I did some preliminary testing and did not see any performance difference for padding a relatively large array of size (256, 256, 256) by 2 with or without assignment to newmat in the loop, so I don't think it would be a problem to fix the behaviour to match the current docstring.

However, if we do keep the requirement for in-place modification, it is possible to get a substantial performance improvement (I saw around 30-40% for my test case) if we continue to rely on in-place modification, but replace calls to np.apply_along_axis with calls to a locally defined version of that function that assumes in-place operation.

i.e. using _apply_along_axis_inplace as defined below (basically just an excerpt from the existing apply_along_axis, omitting the buffer allocation and assignment code):

def _apply_along_axis_inplace(func1d, axis, arr, *args, **kwargs):
    """
    Apply a function to 1-D slices along the given axis.

    This is like apply_along_axis, but relies on the modification to arr being
    done in-place.
    """
    # handle negative axes
    arr = asanyarray(arr)
    nd = arr.ndim
    axis = normalize_axis_index(axis, nd)

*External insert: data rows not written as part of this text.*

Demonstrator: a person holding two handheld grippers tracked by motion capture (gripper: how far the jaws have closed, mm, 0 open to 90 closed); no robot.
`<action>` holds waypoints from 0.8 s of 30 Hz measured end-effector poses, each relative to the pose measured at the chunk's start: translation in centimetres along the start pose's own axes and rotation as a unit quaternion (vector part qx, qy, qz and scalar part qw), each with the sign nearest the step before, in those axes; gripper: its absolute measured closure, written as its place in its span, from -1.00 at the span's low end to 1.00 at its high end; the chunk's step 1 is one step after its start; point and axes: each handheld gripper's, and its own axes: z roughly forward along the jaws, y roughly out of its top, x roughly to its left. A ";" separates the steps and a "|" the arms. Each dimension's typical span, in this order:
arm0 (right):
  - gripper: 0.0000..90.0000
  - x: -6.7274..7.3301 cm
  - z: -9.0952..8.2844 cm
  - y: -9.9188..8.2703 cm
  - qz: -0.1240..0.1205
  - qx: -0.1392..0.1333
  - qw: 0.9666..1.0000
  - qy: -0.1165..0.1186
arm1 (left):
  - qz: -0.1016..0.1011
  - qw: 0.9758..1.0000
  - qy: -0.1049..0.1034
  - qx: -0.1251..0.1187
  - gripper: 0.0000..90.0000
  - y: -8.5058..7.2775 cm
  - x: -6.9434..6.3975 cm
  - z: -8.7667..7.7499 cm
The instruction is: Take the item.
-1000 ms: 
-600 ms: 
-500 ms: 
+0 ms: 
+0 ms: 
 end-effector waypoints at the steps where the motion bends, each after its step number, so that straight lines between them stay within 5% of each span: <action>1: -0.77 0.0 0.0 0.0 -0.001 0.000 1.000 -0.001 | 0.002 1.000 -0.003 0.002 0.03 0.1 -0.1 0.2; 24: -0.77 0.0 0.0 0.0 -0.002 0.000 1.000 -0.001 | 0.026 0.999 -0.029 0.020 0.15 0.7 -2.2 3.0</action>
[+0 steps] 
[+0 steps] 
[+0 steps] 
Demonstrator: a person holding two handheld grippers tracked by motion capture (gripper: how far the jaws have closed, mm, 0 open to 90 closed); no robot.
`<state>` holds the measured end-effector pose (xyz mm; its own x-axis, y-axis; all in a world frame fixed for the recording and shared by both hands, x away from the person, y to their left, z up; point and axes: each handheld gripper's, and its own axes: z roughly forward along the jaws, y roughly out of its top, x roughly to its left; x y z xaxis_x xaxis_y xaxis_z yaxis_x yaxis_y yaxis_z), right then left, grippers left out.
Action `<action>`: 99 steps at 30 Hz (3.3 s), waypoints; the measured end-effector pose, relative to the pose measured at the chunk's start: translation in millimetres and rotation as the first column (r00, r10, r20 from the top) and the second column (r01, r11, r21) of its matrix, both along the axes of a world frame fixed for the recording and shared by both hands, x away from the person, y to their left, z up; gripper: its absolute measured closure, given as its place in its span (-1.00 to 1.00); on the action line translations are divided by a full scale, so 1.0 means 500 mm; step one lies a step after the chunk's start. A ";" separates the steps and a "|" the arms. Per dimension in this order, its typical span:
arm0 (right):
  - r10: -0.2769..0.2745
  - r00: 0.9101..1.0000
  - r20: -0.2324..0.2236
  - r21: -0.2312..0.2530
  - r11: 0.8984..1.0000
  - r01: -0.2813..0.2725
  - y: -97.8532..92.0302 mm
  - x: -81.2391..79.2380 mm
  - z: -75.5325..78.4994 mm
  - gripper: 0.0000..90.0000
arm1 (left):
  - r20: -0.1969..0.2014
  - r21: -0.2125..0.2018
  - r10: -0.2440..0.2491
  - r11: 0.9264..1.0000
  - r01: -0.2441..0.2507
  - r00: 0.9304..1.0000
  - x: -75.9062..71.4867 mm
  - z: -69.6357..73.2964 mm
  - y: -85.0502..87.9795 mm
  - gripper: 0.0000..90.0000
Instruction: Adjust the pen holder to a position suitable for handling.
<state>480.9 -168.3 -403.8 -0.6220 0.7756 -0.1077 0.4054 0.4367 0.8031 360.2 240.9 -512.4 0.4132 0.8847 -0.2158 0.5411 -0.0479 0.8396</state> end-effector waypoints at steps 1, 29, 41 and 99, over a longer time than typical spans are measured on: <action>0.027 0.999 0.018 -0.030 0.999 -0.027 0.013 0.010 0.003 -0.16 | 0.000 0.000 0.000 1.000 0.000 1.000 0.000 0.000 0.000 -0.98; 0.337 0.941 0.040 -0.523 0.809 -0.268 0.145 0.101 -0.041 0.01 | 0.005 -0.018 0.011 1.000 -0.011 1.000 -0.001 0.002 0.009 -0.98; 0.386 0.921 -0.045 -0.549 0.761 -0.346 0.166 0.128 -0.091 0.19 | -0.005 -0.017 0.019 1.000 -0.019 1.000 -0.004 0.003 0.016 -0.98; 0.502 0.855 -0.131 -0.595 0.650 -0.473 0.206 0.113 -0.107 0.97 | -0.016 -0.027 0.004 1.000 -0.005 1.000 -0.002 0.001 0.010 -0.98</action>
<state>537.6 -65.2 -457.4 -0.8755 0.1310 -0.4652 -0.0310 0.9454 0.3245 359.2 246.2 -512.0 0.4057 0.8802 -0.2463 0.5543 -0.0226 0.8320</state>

    # arr, with the iteration axis at the end
    in_dims = list(range(nd))
    inarr_view = transpose(arr, in_dims[:axis] + in_dims[axis+1:] + [axis])

    # compute indices for the iteration axes, and append a trailing ellipsis to
    # prevent 0d arrays decaying to scalars, which fixes gh-8642
    inds = ndindex(inarr_view.shape[:-1])
    inds = (ind + (Ellipsis,) for ind in inds)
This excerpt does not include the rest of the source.